If the pair’s pre-Sweeney try-out hosting the relaunched Olivier Awards with MasterCard is anything to go by, Ball and Staunton have a natural chemistry already.
There can’t be many gigs more prone to making even those with nerves of steel shake with fear than taking to the stage in front of an audience of your peers and presenting an awards ceremony that is being televised live for the first time following a marketing push the likes of which had never before been seen. You could barely move in London without seeing adverts for the ceremony on bus-sides and billboards, in tube stations and newspapers. “It was a nerve-wracking fortnight [leading up to the Olivier Awards],” Staunton admits. “I thought ‘Why have I put myself through this?’ But on the day I absolutely loved it. It was a real thrill and a real honour.” Now, with the ceremony under her belt, she makes the art of presenting sound incredibly easy: “You just serve it up: You get on, maybe a little bit of a joke, and you get off with a bit of dignity.” The 2012 presenters should take note.
“With Mike Leigh you use every single bit of yourself”
Staunton, of course, knows her way around awards ceremonies. She has twice won an Olivier Award – in 1991 for Into The Woods and in 1985 for A Chorus Of Disapproval and The Corn Is Green – while the 2004/5 awards season saw her nominated at almost every major movie awards ceremony, including the Oscars, for her performance in Mike Leigh’s Vera Drake.
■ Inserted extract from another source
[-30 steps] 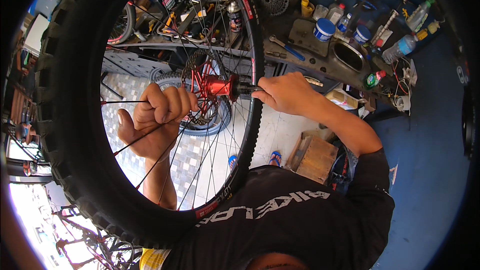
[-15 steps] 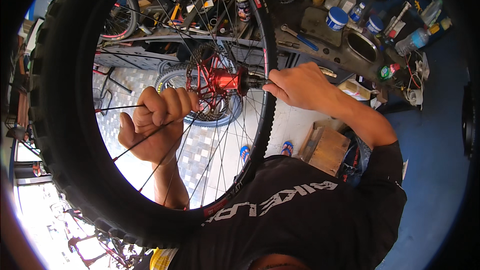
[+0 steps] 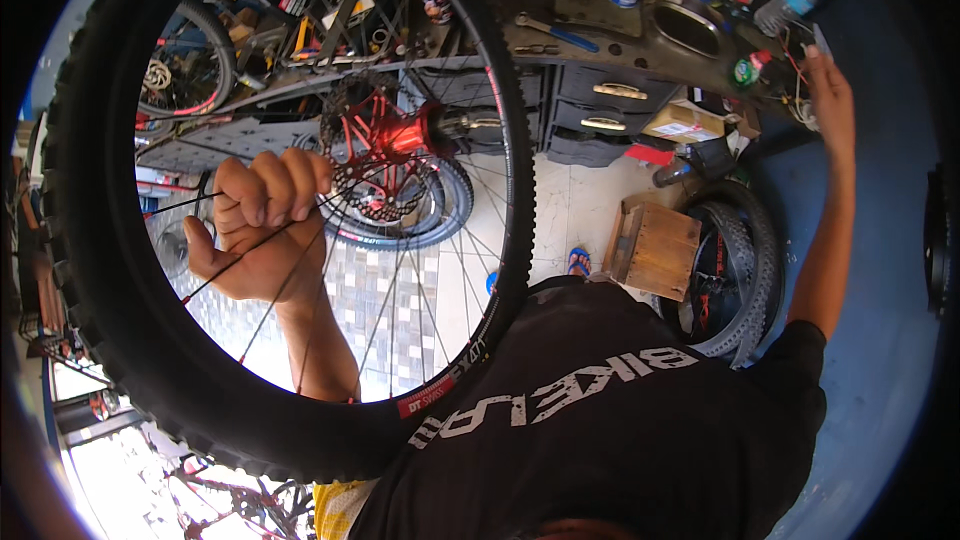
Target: The person sits on the floor and uses a hammer to tap the cassette on a bicycle wheel. They then stand, move the wheel, and use a screwdriver to adjust the hub on another wheel before returning to the floor to hammer the first wheel again.
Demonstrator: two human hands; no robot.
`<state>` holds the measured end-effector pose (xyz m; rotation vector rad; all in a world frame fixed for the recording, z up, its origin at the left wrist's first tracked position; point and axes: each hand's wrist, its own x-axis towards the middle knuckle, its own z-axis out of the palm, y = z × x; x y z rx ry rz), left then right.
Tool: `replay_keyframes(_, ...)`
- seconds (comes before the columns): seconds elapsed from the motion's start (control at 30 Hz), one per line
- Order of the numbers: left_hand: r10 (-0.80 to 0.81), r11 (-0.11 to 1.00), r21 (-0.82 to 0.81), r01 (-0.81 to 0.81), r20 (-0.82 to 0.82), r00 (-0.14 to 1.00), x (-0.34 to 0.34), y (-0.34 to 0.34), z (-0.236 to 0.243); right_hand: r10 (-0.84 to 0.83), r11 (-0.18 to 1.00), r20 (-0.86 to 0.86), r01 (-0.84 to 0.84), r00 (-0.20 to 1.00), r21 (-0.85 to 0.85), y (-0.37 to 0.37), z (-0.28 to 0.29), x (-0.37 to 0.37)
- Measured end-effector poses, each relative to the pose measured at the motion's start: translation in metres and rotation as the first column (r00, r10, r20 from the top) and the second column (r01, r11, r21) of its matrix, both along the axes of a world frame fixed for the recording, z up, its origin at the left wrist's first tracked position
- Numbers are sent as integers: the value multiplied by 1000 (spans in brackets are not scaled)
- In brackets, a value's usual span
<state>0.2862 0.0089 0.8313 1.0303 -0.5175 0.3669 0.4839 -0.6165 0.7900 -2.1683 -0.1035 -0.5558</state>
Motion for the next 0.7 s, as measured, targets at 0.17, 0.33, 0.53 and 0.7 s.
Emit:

When I ask her about working with Leigh, who famously uses a long period of improvisational work to create his characters and plots, her answer is definite and heartfelt: “It is the best. There’s no doubt about it. That’s it for me. That’s the best way of working ever. If he asks you, you do it, because it’s the most fulfilling and in-depth process there is. To have had that in my career is just amazing. You and Mike create the character. That’s it. The two of you. You’re writing it. You’re creating it. You’re deciding what that person is, how they feel. It takes months and months and months to do, but it never feels indulgent. It’s absolutely extraordinary and very hard to describe. With Mike Leigh you use every single bit of yourself… and you don’t in most other jobs.”
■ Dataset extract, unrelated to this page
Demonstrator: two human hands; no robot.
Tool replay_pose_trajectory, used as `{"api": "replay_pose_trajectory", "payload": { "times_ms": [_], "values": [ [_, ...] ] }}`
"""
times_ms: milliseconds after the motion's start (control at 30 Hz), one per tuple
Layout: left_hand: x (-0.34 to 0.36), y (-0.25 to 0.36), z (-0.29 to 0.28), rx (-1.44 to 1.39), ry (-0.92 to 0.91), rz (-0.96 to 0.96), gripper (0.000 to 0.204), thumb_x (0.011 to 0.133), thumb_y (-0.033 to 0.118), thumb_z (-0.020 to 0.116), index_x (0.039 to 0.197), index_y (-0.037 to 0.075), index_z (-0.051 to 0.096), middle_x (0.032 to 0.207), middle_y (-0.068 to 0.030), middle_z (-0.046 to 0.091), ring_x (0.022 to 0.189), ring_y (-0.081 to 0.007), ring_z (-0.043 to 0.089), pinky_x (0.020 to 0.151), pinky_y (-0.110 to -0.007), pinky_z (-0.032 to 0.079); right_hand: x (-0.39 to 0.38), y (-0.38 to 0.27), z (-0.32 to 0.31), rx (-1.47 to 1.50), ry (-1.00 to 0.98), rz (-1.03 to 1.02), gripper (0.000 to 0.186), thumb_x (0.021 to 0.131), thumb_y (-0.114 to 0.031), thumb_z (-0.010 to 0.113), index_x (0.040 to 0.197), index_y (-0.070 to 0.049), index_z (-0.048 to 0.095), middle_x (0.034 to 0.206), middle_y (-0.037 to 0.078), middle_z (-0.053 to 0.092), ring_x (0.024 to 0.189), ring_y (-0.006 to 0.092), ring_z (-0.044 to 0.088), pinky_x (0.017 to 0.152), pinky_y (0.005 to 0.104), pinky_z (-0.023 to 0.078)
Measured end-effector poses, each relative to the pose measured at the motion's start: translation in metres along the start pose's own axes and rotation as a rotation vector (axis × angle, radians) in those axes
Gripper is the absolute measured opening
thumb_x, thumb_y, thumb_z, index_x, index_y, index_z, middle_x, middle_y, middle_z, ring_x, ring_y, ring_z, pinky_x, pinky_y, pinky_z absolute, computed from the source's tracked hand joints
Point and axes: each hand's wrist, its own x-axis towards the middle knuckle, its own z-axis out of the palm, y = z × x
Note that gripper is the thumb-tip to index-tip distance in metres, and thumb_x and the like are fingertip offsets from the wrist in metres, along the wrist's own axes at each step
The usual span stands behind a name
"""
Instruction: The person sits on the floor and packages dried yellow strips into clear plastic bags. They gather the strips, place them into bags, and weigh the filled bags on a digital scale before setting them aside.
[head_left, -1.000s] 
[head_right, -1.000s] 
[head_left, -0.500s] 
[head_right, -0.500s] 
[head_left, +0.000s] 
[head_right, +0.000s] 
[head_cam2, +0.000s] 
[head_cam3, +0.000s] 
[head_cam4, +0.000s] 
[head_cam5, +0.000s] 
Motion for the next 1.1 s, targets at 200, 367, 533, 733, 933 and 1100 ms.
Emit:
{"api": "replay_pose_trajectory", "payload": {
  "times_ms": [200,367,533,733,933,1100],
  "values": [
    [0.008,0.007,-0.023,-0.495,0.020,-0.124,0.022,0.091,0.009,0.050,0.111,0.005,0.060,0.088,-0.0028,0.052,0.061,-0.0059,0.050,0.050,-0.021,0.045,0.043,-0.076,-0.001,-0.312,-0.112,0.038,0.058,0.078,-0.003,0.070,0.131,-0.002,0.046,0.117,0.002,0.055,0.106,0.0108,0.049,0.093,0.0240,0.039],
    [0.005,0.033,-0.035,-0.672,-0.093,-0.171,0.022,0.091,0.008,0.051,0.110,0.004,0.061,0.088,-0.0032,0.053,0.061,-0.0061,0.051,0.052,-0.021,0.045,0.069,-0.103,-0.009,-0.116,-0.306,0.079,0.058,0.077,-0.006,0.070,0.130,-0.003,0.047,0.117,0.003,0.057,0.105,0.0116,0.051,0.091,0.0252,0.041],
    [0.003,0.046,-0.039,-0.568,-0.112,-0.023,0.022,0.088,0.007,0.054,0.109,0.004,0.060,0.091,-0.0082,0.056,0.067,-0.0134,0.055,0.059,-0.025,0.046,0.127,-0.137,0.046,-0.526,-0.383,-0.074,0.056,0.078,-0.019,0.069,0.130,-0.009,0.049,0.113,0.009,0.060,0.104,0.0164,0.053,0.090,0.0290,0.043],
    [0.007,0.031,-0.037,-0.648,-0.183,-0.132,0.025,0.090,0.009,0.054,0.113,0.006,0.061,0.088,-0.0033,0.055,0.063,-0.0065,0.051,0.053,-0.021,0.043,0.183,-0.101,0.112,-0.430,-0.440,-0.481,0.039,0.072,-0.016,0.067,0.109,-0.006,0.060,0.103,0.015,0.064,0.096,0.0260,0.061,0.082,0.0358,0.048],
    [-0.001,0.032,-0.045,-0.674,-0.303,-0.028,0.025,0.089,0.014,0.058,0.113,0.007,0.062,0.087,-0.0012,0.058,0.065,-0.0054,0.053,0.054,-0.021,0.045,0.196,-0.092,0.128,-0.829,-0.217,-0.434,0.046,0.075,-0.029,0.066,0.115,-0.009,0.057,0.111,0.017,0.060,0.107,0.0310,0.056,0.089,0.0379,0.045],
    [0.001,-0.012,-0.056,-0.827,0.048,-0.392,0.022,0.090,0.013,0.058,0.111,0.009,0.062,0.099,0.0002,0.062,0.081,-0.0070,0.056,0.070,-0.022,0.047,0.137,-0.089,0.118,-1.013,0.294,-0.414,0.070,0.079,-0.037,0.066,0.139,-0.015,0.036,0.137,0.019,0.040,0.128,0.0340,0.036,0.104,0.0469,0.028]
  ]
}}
You would think it might be difficult to pick highlights from Staunton’s eclectic career. Apparently not. Joining Vera Drake at the top of the Staunton chart is her performance as Piaf in Nottingham – “the first time I’d combined singing with a very emotional acting role” – and Guys And Dolls, which was “the greatest show, and I got a husband out of it”.
Staunton’s daughter Bessie is now following in the footsteps of both parents, acting with the National Youth Theatre and trying out roles behind the scenes as well as on stage and in front of the camera. While many performers would rather their children aimed at a more solid, dependable career, Staunton is delighted her daughter is giving entertainment a go. “If I was a doctor,” she says, “no-one would say ‘Put her off being a doctor’. It might have been the case 40 years ago [that acting was an unreliable profession], but there are no jobs that are reliable any more.”
There are no reliable jobs unless, I might suggest, you are Imelda Staunton. Then you can be pretty sure that whether it be playing a character that aspires to being Bond’s M but falls sadly short in the upcoming series of black comedy Psychoville, voicing Mrs Christmas in a new Aardman film, or exploring the depths of another damaged soul, there will always be a job offer around the corner.